= WORK TO BE COMPLETED =
Please transcribe the listing below exactly, but only from the line containing "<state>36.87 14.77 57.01" through its last line.
>>>
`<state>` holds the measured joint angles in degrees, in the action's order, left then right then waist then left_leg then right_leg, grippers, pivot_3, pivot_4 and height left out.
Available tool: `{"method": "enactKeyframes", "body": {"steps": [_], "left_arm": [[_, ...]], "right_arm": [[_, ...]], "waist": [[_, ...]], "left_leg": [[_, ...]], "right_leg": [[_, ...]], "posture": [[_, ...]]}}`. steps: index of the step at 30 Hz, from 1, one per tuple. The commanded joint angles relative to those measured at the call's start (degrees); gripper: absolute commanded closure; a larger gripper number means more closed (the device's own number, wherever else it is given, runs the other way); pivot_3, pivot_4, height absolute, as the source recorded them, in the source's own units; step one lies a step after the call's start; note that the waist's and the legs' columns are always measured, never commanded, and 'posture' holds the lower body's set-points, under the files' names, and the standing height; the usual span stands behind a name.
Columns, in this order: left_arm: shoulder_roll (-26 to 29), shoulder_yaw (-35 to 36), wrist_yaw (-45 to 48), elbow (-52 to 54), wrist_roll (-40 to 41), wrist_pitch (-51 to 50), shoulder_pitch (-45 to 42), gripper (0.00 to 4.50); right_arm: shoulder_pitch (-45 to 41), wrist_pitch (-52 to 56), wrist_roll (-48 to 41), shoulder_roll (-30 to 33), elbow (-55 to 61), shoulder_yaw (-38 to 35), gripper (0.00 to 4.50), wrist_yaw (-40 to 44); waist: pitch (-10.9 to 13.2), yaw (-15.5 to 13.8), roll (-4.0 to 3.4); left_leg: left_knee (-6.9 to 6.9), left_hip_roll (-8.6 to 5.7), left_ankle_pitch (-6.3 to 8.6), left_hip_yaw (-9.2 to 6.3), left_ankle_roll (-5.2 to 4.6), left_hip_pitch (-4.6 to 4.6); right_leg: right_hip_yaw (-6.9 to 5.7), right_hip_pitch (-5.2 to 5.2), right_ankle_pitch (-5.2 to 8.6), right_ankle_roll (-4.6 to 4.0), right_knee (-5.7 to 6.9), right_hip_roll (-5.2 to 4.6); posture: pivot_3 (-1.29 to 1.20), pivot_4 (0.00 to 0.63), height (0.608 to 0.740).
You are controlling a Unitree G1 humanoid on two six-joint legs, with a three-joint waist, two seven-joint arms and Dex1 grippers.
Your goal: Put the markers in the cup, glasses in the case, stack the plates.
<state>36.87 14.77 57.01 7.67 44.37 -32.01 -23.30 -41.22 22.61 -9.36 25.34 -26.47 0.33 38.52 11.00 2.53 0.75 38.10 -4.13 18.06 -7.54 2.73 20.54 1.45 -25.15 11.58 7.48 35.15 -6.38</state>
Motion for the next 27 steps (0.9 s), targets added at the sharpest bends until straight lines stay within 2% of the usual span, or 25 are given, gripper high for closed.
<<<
= TASK OUTPUT =
<state>36.87 14.77 57.01 7.67 44.37 -32.01 -23.30 -41.22 22.61 -9.36 25.34 -26.47 0.33 38.52 11.00 2.53 0.75 38.10 -4.13 18.06 -7.54 2.73 20.54 1.45 -25.15 11.58 7.48 35.15 -6.38</state>
Motion for the next 27 steps (0.9 s), targets added at the sharpest bends until straight lines stay within 2% of the usual span, or 25 are given, gripper high for closed.

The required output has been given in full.